『あるキタキツネの死』

心配していたことがおきてしまった。道ばたで倒れているキタキツネを見つけた。このキツネは撮影のために観察していたキツネではないが、僕が良く使う道で何度か見かけていたキツネだ。一番はじめに見かけた時、レンタカーに乗った観光客にエサをもらっているのを見た。そのときから、こうならないことを願っていたのだが・・・。しばらくたって見かけた時には、車に自ら近寄っていくのを目撃した。車=エサ。きっとそういうことだろう。あるとき、ぼくの車にも近寄ってきた。僕は、「車は怖い物だよ」とクラクションを鳴らす。それでも寄ってくる。車から降りて追い立てる。やっとササやぶの中へ逃げていった。そんなキツネだったので、いつか交通事故にあうのでは・・・と心配していたのだが、悲しい結果になってしまった。「エサをあげるくらい、なにが悪いんだ」と思う人もいるとおもう。
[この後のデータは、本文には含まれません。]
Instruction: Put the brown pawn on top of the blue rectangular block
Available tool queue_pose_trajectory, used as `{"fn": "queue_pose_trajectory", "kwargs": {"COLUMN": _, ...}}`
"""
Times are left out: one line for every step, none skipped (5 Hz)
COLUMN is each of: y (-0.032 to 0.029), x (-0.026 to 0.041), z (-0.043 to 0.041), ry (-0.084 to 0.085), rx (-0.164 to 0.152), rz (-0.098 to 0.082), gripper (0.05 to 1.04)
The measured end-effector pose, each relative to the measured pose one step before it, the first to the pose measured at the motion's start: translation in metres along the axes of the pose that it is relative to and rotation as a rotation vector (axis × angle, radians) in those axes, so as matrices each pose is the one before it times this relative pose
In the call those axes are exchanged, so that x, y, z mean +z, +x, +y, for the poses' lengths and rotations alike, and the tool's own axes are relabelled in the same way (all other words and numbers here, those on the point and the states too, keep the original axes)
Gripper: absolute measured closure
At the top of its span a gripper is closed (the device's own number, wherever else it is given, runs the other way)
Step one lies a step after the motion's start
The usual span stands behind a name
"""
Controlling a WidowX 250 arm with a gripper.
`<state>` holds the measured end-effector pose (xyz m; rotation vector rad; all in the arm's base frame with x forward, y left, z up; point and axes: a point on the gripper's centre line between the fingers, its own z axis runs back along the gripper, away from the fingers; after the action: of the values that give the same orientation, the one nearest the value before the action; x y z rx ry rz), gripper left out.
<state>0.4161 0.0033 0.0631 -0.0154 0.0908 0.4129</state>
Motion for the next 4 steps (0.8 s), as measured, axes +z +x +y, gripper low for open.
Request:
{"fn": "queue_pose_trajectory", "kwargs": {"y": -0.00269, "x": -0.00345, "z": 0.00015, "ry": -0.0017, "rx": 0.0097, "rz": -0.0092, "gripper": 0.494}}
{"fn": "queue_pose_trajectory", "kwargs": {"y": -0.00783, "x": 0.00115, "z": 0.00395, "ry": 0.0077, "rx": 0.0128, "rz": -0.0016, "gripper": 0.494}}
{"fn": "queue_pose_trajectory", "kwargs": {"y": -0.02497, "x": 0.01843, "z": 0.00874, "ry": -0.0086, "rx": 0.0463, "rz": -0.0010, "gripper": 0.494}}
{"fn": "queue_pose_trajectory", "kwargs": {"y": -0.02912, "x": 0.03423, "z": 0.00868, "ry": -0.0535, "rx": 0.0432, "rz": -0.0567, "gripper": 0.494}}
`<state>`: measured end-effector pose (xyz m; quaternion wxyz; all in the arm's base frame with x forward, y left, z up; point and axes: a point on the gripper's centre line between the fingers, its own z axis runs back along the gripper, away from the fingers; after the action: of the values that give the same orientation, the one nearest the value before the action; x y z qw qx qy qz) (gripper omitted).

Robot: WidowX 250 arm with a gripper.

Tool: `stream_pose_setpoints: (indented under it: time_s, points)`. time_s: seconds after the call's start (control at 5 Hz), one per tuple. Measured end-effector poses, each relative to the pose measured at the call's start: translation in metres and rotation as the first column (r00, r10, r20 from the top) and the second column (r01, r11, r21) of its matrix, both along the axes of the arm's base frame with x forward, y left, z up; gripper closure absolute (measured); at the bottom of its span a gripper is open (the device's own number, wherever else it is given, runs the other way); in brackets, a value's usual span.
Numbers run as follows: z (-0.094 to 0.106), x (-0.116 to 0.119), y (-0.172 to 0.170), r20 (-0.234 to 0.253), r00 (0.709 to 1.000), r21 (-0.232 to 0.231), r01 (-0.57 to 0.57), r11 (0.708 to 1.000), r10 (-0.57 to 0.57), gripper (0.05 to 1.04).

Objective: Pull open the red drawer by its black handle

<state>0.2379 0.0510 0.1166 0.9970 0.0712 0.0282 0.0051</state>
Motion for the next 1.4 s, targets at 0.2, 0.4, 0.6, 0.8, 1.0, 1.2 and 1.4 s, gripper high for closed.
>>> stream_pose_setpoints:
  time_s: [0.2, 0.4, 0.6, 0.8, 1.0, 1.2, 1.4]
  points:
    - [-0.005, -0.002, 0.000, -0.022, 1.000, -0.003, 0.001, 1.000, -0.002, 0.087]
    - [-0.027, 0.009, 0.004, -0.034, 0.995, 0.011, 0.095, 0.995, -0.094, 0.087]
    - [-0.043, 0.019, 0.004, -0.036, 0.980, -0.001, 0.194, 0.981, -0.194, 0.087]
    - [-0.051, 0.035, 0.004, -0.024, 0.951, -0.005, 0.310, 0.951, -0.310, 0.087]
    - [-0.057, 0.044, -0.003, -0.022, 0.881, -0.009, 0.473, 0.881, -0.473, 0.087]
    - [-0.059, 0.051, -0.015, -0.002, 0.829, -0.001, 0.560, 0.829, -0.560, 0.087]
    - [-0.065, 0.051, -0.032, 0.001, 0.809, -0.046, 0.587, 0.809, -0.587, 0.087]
きっと、「かわいい」からエサをあげたのだろう。でもその行為が、「かわいい」と思った彼らを死なせてしまう原因になる・・ということを知ってもらいたい。

人間の、その場かぎりの自分勝手な行為で、ひとつの「いのち」が終わってうということ。

僕も気が付かないだけで、自分勝手に動いてはいないだろうか。このキツネの死で、もう一度そんなことを考える時間をもつことができた。